▸ **EXERCISE DETAILS**
Please return the lines below verbatim, beginning at the one that has "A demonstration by" and stopping after the one that has "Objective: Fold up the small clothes", and add no other lines.

+++ PROVIDED DATA

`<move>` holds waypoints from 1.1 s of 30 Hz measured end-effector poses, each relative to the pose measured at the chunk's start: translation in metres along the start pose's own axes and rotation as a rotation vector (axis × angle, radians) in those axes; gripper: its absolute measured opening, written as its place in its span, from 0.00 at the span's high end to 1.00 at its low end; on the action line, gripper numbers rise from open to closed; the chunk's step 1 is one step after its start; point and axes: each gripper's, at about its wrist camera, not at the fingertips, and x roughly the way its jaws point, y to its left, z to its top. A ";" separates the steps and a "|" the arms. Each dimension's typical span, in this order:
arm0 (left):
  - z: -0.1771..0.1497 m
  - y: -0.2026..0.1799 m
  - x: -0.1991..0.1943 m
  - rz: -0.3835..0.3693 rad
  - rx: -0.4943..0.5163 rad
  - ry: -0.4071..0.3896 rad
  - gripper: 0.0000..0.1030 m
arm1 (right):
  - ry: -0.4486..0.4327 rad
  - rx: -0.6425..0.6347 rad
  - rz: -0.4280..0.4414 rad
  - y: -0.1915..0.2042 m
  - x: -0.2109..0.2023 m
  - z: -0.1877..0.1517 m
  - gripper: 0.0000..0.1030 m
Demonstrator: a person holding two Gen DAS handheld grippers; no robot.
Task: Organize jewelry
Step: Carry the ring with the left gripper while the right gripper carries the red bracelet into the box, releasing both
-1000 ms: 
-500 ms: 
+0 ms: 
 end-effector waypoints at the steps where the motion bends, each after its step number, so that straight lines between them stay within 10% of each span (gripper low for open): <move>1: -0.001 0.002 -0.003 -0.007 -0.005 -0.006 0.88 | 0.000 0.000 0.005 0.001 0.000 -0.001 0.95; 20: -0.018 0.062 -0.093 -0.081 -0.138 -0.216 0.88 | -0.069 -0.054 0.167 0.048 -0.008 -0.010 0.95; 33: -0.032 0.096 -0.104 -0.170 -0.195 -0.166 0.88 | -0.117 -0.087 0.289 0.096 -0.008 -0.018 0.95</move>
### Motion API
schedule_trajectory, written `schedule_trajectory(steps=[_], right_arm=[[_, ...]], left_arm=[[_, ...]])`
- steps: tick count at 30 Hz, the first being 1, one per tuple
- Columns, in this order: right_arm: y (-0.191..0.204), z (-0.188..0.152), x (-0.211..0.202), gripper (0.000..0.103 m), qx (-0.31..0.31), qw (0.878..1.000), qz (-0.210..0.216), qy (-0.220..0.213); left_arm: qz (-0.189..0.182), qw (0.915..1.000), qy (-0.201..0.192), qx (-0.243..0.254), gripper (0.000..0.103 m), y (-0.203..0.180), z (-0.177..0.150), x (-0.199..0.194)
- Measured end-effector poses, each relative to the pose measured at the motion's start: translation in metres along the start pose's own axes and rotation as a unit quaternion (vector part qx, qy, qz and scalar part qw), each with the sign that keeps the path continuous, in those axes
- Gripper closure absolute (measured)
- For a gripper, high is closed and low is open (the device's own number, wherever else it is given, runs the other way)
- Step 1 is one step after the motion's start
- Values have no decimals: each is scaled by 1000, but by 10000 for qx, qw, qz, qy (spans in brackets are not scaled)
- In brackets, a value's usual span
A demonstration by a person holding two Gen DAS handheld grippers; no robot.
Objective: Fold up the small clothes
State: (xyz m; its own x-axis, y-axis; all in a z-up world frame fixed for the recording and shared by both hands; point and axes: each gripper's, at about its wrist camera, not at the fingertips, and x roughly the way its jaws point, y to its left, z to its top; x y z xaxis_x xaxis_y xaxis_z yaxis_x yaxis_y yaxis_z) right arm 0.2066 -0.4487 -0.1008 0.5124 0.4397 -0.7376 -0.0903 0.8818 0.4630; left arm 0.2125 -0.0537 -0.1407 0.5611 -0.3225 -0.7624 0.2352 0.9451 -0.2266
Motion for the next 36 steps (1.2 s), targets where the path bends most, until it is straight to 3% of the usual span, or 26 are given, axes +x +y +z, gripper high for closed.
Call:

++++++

▸ **PROBLEM SOLUTION**
A demonstration by a person holding two Gen DAS handheld grippers; no robot.
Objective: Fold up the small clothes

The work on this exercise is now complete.